Despite the uncertainty of the current policy landscape, trade associations remain highly-regarded policy advocates, performing at the highest level of public policy effectiveness measured—but there’s an urgent need for these groups to use social media and other digital communication more effectively to engage with policy influencers, according to a new survey of policy leaders in Washington from APCO Worldwide.
The key resultswere released as a part of the sixth iteration of APCO’s annual TradeMarks study, which measures the influence and efficacy of advocacy associations in Washington.
“With an increasingly divided Congress, it is more important than ever before for trade associations and other advocacy organizations to be agile and evaluate their relationships,” said Bill Dalbec, the study’s principal investigator and managing director of APCO Insight, the full-service global opinion research group at APCO Worldwide, in a news release. “Our survey results show associations have adapted to be effective advocates for their members by not only focusing on broadening their relationships and adjusting strategy and tactics to reflect the current political landscape, but also by being prepared to move quickly when issues affecting their members arise.”
Previous TradeMarks studies have shown that the first year of a Congress is the ideal time for trade associations to identify and build relationships with key players for their industry in the legislature. However, the new House Democratic majority has forced trade associations to engage more quickly and take advantage of shifts in policies that pit the White House against Congress, in hopes of achieving their agendas while maintaining their relationship building efforts.
This year, six different associations were identified as top performers. The top-ranked association for each characteristic is listed below:
Collectively, the 50 trade associations assessed by policy leaders recorded the highest aggregate TradeMarks Index—APCO’s policy effectiveness score—since the survey began in 2013. The 2019 aggregate 66.3 (on a 0-100 scale) is 1.3 points higher than last year’s 65.0 and 1.1 points higher than the previous high of 65.2 recorded in 2015.

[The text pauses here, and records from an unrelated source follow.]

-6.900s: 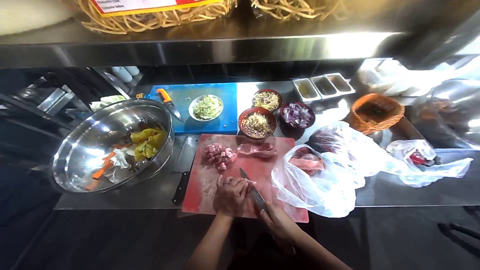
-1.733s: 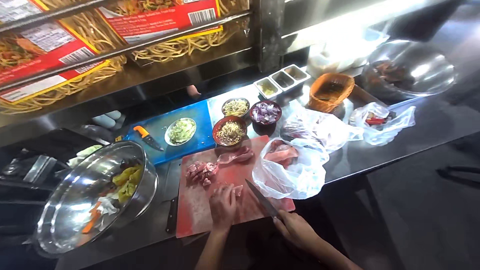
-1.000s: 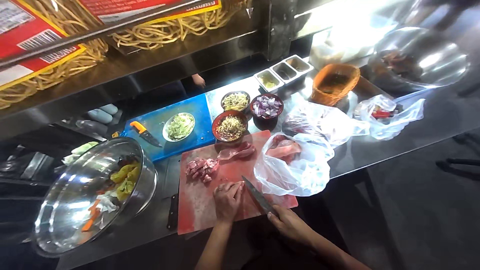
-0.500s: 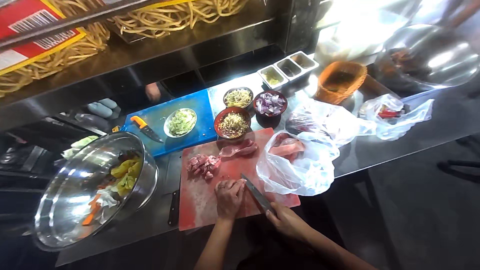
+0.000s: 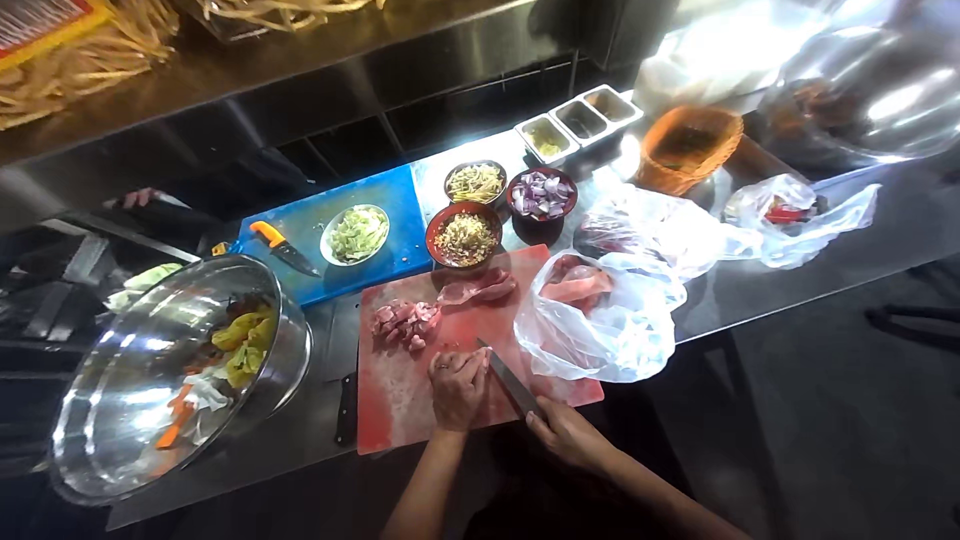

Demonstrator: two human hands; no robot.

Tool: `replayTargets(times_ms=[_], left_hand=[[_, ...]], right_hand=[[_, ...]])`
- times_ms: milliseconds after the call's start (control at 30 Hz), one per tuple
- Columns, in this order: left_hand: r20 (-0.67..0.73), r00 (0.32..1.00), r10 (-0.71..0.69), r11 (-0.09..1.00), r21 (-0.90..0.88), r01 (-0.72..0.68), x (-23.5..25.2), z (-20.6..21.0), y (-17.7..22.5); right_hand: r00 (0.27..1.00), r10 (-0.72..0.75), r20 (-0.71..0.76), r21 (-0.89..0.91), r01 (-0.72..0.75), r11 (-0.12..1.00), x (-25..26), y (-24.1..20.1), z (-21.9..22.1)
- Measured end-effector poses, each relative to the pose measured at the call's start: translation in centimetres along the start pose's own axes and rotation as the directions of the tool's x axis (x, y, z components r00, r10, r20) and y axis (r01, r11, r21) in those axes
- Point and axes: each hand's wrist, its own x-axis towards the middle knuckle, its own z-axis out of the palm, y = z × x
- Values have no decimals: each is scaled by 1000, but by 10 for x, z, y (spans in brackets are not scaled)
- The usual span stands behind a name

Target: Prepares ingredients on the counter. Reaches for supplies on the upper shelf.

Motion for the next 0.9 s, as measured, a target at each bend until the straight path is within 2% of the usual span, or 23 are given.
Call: replayTargets(times_ms=[200, 300, 433, 700, 800, 900], left_hand=[[-1, 1000, 20, 1000, -19, -20, 1, -1, -2], [53, 998, 20, 997, -82, -16, 2, -7, -2], [89, 987, 131, 982, -145, -118, 9, -11, -22], [32, 983, 182, 975, -135, -176, 11, -5, -28], [39, 984, 173, 977, -135, -166, 13, -6, -27], [42, 987, 157, 979, -141, -150, 10, -5, -26]], right_hand=[[997, 68, -32, 43, -66, 997, -5, -5, 19], [992, 112, -51, 45, -110, 993, -6, -11, 23], [984, 153, -89, 27, -151, 988, -11, -21, 28], [970, 178, -166, 30, -175, 984, 12, -44, 33], [969, 146, -198, 53, -138, 989, 6, -33, 42], [973, 157, -168, 60, -149, 987, -8, -20, 48]])
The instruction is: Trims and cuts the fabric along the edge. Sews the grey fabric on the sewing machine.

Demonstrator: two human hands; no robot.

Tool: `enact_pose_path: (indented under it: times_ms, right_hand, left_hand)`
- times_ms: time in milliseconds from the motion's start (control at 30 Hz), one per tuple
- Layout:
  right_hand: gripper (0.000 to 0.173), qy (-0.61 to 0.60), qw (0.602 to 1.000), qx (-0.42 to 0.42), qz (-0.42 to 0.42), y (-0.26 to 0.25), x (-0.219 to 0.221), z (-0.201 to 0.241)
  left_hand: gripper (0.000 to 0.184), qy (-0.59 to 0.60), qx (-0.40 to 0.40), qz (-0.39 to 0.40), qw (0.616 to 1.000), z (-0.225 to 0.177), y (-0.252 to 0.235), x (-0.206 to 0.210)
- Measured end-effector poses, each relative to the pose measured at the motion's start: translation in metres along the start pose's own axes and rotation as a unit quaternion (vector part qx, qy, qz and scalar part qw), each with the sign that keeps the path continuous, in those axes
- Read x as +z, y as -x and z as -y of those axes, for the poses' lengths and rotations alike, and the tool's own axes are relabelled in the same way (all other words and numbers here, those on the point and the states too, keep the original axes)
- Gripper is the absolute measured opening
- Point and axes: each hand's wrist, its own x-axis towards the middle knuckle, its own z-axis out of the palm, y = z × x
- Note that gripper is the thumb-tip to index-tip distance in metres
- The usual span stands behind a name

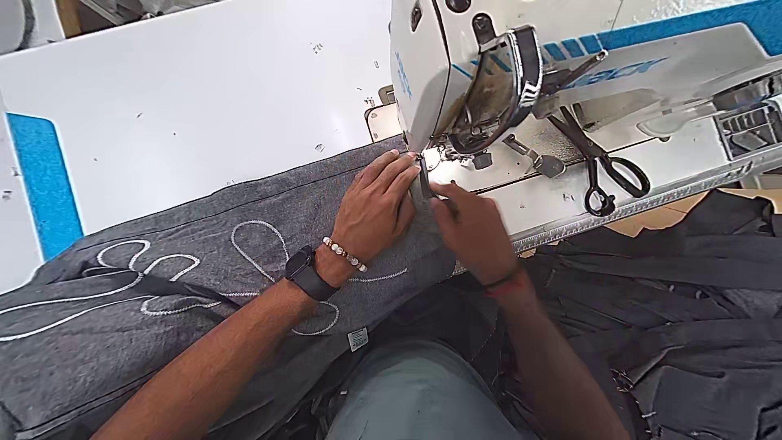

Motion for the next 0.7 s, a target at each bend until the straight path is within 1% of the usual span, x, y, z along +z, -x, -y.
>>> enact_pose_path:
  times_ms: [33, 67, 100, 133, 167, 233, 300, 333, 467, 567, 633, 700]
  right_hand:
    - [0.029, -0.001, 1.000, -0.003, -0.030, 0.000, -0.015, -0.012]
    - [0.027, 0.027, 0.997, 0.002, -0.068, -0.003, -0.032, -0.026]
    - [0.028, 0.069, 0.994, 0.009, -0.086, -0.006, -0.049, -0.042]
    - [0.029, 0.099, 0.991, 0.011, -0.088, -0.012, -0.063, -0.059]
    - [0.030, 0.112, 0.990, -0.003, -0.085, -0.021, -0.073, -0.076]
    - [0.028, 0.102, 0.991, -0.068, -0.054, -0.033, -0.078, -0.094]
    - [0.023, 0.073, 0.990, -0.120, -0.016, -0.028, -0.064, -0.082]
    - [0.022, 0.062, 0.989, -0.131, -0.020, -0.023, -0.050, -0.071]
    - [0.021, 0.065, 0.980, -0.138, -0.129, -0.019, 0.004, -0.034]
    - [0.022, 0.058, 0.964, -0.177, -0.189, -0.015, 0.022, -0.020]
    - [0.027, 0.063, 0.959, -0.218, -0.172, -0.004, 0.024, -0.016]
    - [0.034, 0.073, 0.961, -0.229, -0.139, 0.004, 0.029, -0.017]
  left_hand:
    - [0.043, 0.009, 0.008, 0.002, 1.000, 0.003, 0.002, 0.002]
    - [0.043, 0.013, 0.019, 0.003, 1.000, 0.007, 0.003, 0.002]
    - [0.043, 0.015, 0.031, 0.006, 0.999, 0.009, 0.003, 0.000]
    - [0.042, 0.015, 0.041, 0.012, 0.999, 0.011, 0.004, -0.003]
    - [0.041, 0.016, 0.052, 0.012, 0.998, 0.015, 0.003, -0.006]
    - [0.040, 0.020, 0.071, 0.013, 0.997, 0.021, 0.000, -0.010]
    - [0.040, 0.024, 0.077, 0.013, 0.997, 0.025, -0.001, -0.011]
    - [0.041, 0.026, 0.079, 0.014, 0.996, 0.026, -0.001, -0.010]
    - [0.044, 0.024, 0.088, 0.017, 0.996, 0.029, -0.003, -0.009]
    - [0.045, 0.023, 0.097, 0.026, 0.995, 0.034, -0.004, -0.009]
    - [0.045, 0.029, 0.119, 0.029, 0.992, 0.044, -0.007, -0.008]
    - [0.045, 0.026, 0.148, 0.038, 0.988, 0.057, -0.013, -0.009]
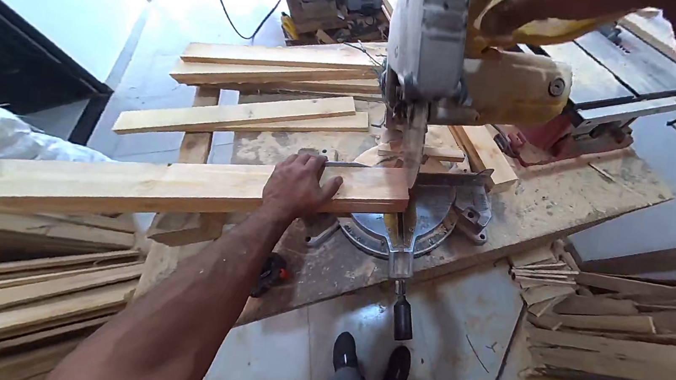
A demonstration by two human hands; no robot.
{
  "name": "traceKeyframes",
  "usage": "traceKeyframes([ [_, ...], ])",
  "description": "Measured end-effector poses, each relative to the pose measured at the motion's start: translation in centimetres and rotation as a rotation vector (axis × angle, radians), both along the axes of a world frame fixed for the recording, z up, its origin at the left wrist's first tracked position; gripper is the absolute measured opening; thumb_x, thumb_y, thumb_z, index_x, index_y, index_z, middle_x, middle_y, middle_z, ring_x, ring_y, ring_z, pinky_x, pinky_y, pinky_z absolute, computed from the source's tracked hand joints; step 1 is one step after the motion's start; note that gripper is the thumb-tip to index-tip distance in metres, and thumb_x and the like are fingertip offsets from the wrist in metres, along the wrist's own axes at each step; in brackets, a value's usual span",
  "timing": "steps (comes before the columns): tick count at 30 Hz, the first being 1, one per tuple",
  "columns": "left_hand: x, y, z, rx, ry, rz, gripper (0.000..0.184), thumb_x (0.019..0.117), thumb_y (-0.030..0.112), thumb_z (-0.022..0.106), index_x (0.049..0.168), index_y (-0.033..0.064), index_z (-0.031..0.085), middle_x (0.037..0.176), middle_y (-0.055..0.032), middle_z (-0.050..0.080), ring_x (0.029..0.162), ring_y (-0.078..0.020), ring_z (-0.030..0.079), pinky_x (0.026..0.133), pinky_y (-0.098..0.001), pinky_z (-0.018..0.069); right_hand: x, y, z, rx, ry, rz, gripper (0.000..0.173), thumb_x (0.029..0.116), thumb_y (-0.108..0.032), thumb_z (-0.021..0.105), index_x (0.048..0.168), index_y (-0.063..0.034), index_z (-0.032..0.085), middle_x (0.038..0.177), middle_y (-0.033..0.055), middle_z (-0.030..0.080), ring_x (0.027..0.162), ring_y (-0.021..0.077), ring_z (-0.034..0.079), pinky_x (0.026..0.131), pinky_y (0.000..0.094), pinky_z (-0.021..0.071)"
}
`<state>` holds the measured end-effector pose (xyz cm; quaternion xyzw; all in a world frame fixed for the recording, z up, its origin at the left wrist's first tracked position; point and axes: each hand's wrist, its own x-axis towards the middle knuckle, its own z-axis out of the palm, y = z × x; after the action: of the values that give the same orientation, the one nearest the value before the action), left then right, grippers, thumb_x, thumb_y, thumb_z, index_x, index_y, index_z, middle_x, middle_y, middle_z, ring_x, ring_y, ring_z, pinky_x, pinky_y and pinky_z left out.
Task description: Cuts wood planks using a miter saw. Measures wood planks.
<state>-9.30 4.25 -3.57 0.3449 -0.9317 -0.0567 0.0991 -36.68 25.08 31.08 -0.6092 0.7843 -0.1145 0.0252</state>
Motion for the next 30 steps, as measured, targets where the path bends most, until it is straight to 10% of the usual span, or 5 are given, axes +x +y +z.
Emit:
traceKeyframes([
  [3, 0.0, -0.1, 0.0, -0.008, -0.009, 0.001, 0.077, 0.0934, 0.072, 0.039, 0.134, 0.0122, 0.064, 0.13, -0.0154, 0.066, 0.124, -0.0359, 0.061, 0.103, -0.0571, 0.0479, 1.7, -0.1, 0.0, 0.222, -0.01, -0.088, 0.028, 0.0924, -0.04, 0.072, 0.092, -0.0121, 0.07, 0.068, 0.0001, 0.061, 0.055, 0.0096, 0.053, 0.053, 0.0295, 0.0469],
  [9, -0.1, 0.0, 0.0, -0.018, 0.0, 0.005, 0.072, 0.0951, 0.068, 0.04, 0.133, 0.0116, 0.064, 0.129, -0.0167, 0.066, 0.123, -0.0372, 0.062, 0.102, -0.0575, 0.0492, 4.3, 2.1, -1.6, 0.131, 0.344, -0.183, 0.03, 0.0846, -0.041, 0.073, 0.085, -0.0131, 0.062, 0.077, 0.0114, 0.061, 0.076, 0.0346, 0.063, 0.06, 0.061, 0.046],
  [30, -0.1, 0.5, -0.1, -0.006, -0.024, 0.013, 0.074, 0.0949, 0.066, 0.039, 0.133, 0.0077, 0.062, 0.131, -0.0219, 0.064, 0.127, -0.042, 0.059, 0.102, -0.0619, 0.047, 9.3, 7.2, -10.1, 0.016, 0.423, -0.393, 0.029, 0.0777, -0.042, 0.066, 0.091, -0.0164, 0.066, 0.08, 0.0107, 0.066, 0.077, 0.036, 0.068, 0.055, 0.0568, 0.0437],
])
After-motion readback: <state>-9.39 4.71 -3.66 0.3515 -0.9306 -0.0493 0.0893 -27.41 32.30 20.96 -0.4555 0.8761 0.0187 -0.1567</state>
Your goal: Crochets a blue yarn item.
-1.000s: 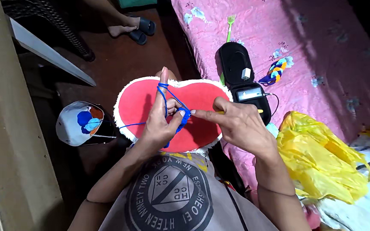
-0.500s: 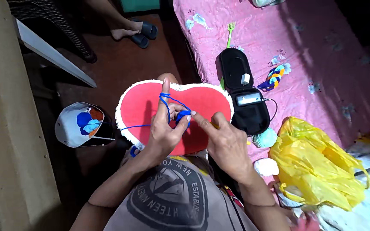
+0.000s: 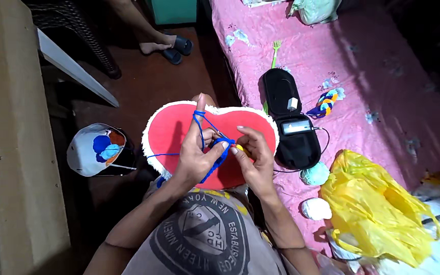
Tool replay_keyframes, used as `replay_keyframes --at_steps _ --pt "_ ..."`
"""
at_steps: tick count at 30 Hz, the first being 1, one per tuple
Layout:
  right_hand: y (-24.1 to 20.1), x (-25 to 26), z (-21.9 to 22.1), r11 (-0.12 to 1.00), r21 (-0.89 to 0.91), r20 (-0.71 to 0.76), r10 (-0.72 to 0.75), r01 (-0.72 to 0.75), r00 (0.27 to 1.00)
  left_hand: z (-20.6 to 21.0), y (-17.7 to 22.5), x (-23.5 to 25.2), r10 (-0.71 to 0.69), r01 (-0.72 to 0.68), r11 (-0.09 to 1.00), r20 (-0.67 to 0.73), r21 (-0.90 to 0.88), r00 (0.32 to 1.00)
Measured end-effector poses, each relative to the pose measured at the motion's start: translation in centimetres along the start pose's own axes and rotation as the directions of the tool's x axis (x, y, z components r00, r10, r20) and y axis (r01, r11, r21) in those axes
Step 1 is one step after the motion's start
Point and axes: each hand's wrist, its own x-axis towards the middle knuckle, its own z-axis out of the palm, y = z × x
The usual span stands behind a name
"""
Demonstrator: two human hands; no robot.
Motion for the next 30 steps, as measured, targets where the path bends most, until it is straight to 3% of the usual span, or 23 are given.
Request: replay_keyframes --at_steps 2,5,8,10,11,13,16,17,19,21,23,25,28,30 --pt "0.4 -0.1 -0.5 0.941 -0.294 -0.024 -0.183 0.168 0.983 -0.3 0.3 0.1 -0.012 0.012 0.999 0.018 0.031 1.0" --pt "-0.6 -0.1 -1.4 0.748 -0.603 0.028 -0.325 0.276 0.945 -0.6 0.3 0.3 -0.005 0.001 0.996 0.047 0.092 0.999" --pt "-1.9 0.0 -2.3 0.589 -0.745 0.113 -0.353 0.314 0.929 -0.6 0.3 0.4 -0.016 0.009 0.991 0.052 0.134 0.999" --pt "-2.6 0.2 -3.1 0.557 -0.761 0.168 -0.325 0.332 0.931 -0.6 0.2 0.5 -0.018 0.01 0.986 0.047 0.165 0.999" --pt "-2.8 0.3 -3.5 0.581 -0.739 0.195 -0.299 0.341 0.934 -0.7 0.1 0.6 -0.026 0.016 0.985 0.052 0.172 0.998" --pt "-2.8 0.6 -4.6 0.731 -0.613 0.231 -0.197 0.3 0.953 -0.6 0.0 0.6 -0.06 0.05 0.989 0.075 0.137 0.995" --pt "-1.4 1.0 -5.8 0.986 -0.163 0.269 0.085 -0.042 0.959 -0.5 0.1 0.5 -0.077 0.073 0.997 0.13 0.04 0.988" --pt "-1.0 1.3 -5.7 0.979 0.032 0.293 0.181 -0.199 0.939 -0.4 0.1 0.4 -0.065 0.063 0.998 0.139 0.016 0.988" --pt "-0.2 1.6 -4.9 0.83 0.343 0.376 0.308 -0.44 0.874 -0.2 -0.1 0.3 -0.025 0.027 0.999 0.127 -0.018 0.992" --pt "0.2 1.6 -4.1 0.672 0.505 0.438 0.342 -0.542 0.831 -0.1 -0.2 0.4 0.011 -0.008 0.999 0.082 -0.039 0.997" --pt "0.3 1.5 -3.5 0.609 0.565 0.445 0.342 -0.556 0.828 -0.1 -0.2 0.4 0.017 -0.015 0.998 0.034 -0.058 0.999" --pt "0.0 1.4 -3.1 0.644 0.558 0.393 0.35 -0.523 0.85 0.0 -0.1 0.5 0.029 -0.029 0.998 0.003 -0.064 1.0" --pt "-0.6 1.1 -2.3 0.851 0.388 0.216 0.289 -0.353 0.933 0.1 0.1 0.5 0.057 -0.058 0.997 -0.03 -0.053 0.998" --pt "-0.7 0.7 -1.8 0.983 0.134 0.103 0.115 -0.129 0.988 0.0 0.2 0.4 0.125 -0.125 0.992 -0.033 0.004 0.992"
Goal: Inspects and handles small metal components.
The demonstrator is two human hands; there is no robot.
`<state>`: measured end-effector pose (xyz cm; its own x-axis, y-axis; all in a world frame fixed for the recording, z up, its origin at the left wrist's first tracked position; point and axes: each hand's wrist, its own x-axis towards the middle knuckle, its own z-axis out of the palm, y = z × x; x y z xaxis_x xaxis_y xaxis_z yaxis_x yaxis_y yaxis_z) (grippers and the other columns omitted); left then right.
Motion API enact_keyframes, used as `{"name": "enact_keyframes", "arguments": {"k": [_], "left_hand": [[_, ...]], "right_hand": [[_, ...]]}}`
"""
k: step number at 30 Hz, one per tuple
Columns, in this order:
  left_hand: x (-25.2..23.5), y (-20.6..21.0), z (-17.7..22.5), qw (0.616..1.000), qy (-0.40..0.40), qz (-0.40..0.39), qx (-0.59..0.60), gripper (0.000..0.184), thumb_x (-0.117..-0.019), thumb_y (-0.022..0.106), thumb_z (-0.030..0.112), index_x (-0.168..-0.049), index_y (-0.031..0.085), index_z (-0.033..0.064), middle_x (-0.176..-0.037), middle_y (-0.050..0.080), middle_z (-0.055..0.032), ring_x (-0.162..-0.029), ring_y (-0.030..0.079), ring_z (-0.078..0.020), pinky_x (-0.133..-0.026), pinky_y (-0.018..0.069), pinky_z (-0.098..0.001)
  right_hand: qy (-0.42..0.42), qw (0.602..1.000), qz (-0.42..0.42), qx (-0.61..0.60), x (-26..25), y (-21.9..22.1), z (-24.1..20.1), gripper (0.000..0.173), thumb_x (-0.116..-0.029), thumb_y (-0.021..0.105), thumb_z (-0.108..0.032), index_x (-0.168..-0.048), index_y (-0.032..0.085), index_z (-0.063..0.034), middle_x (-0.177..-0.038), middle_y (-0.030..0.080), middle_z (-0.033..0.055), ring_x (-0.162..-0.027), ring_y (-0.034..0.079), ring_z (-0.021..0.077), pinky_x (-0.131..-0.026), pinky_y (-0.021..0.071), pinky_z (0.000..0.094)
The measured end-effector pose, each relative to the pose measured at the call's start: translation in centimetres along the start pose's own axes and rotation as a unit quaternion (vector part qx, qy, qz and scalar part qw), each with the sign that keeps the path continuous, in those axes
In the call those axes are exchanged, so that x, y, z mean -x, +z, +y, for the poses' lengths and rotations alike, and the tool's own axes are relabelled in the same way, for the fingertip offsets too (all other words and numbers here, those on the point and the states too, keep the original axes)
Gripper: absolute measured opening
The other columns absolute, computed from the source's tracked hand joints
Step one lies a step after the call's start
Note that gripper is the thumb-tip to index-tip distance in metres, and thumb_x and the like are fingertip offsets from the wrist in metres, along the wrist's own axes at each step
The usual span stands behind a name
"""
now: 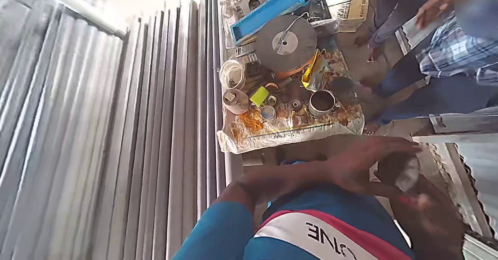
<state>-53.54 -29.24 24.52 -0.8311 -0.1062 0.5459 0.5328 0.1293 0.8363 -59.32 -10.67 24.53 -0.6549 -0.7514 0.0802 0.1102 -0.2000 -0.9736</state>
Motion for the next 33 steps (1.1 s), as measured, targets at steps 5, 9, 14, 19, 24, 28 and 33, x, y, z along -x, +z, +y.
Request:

“It appears trade associations are adapting to the Trump Administration and the need to be agile in the face of uncertainty surrounding presidential policy initiatives and how a divided Congress will react,” said Gadi Dechter, senior director and head of APCO’s Washington-based Public Affairs Practice, in the release. “The results show associations are appropriately focused on what matters—building and leveraging relationships, representing all interests in their industry, and mobilizing members to engage with government officials and their staff. We also see a renewed focus on working with both sides of the aisle to build support for initiatives.”
Performance on social media effectiveness has been ranked as a vulnerability for most associations every year of the study. Despite the rise in impact value, performance for most associations continues to lag in 2019.
“As a whole, associations have yet to figure out how to effectively use social media to engage and communicate with policy influencers,” said Rachael Siefert, senior director and head of APCO’s North America Digital Strategy Practice, in the release. “Advocacy is not limited to achieving policy outcomes; instead, associations should think about its digital programs as a way to reach and engage stakeholders inside and outside the organization—it’s about building a movement to educate, engage and mobilize diverse audiences around an issue.”
The 2019 TradeMarks study surveyed 321 policy leaders in Washington—congressional staff, executive branch officials and private sector executives—to measure perceived performance on 15 characteristics that make an association an effective public policy advocate in the eyes of its key stakeholders.